ECLI:NL:CRVB:2016:715
Centrale Raad van Beroep
- Hoger beroep
- Rechtspraak.nl
Bevoegdheid Zorgkantoor tot vaststelling en terugvordering van persoonsgebonden budget
In deze zaak gaat het om een hoger beroep tegen een uitspraak van de rechtbank Noord-Nederland, waarin het beroep van appellant ongegrond werd verklaard. Appellant had een persoonsgebonden budget (pgb) aangevraagd voor zorg op grond van de Regeling subsidies AWBZ. Het Zorgkantoor had dit pgb vastgesteld op € 8.018,24, maar later teruggevorderd omdat appellant niet aan zijn verantwoordingsplicht had voldaan.

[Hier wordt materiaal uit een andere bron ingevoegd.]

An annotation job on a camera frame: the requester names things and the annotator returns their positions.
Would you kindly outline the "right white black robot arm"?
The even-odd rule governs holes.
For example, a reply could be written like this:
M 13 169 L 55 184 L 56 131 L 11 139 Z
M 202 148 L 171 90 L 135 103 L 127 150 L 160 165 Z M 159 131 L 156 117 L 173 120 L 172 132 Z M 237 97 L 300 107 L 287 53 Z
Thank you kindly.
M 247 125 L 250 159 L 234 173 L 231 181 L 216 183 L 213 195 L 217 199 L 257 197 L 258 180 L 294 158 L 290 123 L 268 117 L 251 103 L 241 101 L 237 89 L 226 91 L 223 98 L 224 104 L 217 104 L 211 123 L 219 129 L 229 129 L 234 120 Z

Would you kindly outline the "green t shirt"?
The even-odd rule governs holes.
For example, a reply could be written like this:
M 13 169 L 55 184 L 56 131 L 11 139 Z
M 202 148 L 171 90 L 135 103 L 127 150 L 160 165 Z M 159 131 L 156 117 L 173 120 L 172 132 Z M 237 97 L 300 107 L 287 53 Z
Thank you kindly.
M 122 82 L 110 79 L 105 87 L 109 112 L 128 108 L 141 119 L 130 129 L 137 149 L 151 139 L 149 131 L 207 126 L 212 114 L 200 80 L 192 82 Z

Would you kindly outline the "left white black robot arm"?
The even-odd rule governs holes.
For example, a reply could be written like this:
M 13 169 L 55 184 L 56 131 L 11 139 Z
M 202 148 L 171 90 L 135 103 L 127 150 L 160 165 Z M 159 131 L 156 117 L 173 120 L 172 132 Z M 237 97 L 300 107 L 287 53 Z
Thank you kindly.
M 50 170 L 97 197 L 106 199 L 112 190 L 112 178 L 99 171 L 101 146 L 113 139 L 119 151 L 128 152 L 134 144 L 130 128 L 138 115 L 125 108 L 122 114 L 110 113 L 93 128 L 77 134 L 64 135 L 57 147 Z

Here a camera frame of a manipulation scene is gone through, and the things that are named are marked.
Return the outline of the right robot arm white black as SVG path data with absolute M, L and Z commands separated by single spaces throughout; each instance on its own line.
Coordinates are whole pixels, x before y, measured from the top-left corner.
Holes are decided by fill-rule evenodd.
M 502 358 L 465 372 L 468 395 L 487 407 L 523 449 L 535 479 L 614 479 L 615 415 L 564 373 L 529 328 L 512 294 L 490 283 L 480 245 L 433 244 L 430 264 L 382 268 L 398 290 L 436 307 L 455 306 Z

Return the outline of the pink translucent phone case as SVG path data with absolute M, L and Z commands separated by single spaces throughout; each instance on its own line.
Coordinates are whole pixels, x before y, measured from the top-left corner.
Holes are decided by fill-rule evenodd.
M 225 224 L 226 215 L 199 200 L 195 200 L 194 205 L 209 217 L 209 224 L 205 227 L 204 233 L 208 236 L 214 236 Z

De rechtbank oordeelde dat het Zorgkantoor bevoegd was om het pgb te verlagen en het onverschuldigd betaalde bedrag terug te vorderen. Appellant ging in hoger beroep, maar de Centrale Raad van Beroep bevestigde de uitspraak van de rechtbank. De Raad oordeelde dat appellant niet had voldaan aan de verplichtingen die aan de verlening van het pgb waren verbonden, zoals het indienen van declaraties en het sluiten van overeenkomsten met zorgverleners. De Raad benadrukte dat het Zorgkantoor de discretionaire bevoegdheid heeft om pgb's lager vast te stellen, mits dit gebeurt met inachtneming van de belangen van de ontvanger. De omstandigheden die appellant aanvoerde, waren niet voldoende om te concluderen dat het Zorgkantoor niet redelijkerwijs tot terugvordering had kunnen overgaan. De uitspraak werd gedaan op 2 maart 2016.